Self-consistent approach to the description of relaxation processes in classical multiparticle systems

TL;DR

This paper introduces a self-consistent theoretical framework using memory functions and recurrence relations to describe relaxation in classical multiparticle systems, avoiding arbitrary approximations and ensuring physical consistency.

Contribution

It develops a self-consistent approach for relaxation processes that extends existing mode-coupling theories without requiring a priori correlation function models.

Findings

Applicable to various relaxation scenarios

Enables microscopic theories of transport in liquids

Generalizes mode-coupling approximations

Abstract

The concept of time correlation functions is a very convenient theoretical tool in describing relaxation processes in multiparticle systems because, on one hand, correlation functions are directly related to experimentally measured quantities (for example, intensities in spectroscopic studies and kinetic coefficients via the Kubo-Green relation) and, on the other hand, the concept is also applicable beyond the equilibrium case.
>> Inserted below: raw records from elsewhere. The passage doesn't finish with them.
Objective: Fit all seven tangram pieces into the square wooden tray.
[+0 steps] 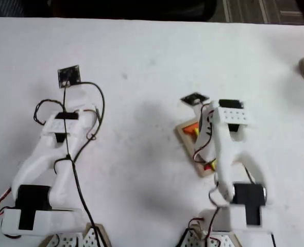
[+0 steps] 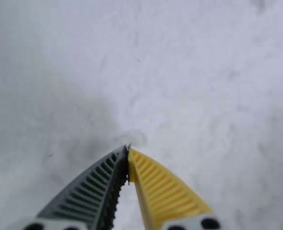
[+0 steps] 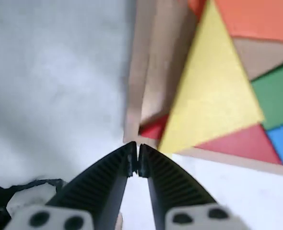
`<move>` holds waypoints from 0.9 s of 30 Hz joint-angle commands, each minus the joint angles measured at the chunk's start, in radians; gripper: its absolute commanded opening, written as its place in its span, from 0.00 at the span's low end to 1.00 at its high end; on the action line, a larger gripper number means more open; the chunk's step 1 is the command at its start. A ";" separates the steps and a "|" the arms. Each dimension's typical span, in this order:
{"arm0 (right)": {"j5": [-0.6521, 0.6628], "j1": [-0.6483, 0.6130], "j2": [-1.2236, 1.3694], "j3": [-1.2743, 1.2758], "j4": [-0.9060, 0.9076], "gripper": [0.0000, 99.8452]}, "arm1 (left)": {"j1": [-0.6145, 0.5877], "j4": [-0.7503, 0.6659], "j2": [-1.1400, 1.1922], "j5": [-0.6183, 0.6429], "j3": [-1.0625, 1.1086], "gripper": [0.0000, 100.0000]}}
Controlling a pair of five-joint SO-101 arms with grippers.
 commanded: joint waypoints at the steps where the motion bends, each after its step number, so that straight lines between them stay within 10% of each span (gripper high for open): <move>1: 0.014 0.051 -0.206 -0.107 0.077 0.02 | 0.012 -0.026 -0.047 -0.009 -0.006 0.02; 12: 0.002 0.278 -0.010 -0.193 -0.166 0.02 | 0.012 -0.026 -0.047 -0.009 -0.006 0.02; 27: -0.064 0.200 0.338 -0.184 -0.288 0.02 | 0.010 -0.029 -0.047 -0.009 -0.006 0.02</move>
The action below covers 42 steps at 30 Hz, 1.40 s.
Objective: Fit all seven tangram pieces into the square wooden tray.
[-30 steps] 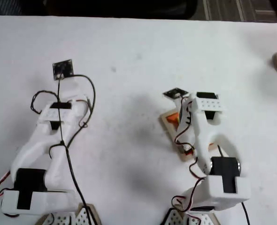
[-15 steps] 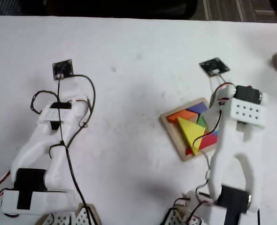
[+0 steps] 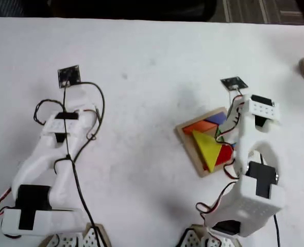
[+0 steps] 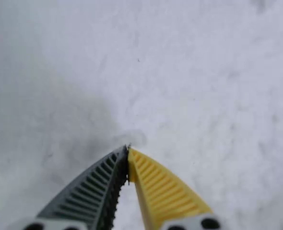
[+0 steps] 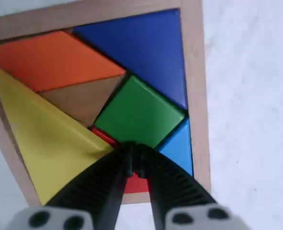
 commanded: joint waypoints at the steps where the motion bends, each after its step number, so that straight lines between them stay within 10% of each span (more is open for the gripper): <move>1: -0.009 -0.061 0.022 -0.026 0.025 0.02 | 0.010 -0.032 -0.047 -0.009 -0.006 0.02; 42: -0.160 -0.260 -0.438 0.419 0.022 0.02 | 0.008 -0.032 -0.047 -0.009 -0.005 0.02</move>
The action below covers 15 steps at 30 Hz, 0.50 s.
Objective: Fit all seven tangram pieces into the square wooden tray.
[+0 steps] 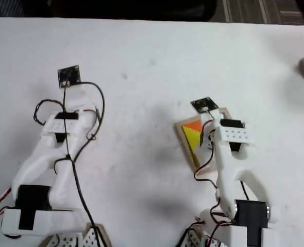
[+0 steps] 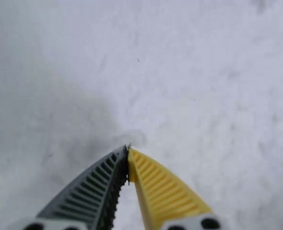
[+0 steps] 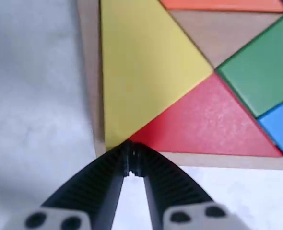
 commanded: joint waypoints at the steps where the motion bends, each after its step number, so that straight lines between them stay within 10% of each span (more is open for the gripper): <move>1: -0.008 -0.004 -0.027 -0.060 0.051 0.02 | 0.008 -0.032 -0.047 -0.009 -0.005 0.02; 15: -0.012 -0.002 -0.348 -0.051 0.274 0.02 | 0.007 -0.028 -0.051 -0.009 -0.005 0.02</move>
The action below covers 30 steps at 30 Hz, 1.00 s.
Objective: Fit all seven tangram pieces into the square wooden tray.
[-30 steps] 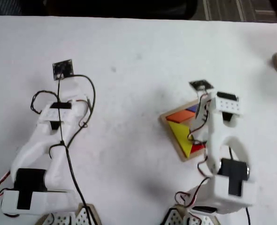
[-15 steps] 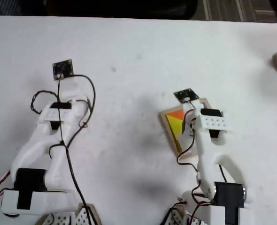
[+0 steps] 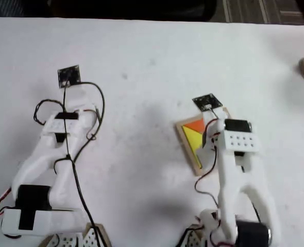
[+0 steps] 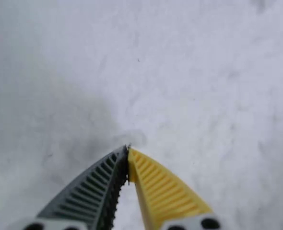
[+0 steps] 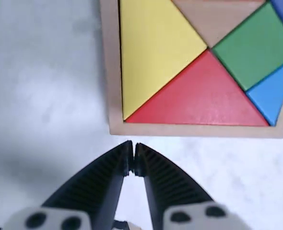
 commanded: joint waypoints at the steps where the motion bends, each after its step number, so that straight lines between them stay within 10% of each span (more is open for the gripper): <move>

We show that the formalism of memory functions and the method of recurrence relations allow formulating a self-consistent approach for describing relaxation processes in classical multiparticle systems without needing a priori approximations of time correlation functions by model dependencies and with the satisfaction of sum rules and other physical conditions guaranteed. We also demonstrate that the approach can be used to treat the simplest relaxation scenarios and to develop microscopic theories of transport phenomena in liquids, the propagation of density fluctuations in equilibrium simple liquids, and structure relaxation in supercooled liquids. This approach generalizes the mode-coupling approximation in the G\"{o}tze-Leutheusser realization and the Yulmetyev-Shurygin correlation approximations.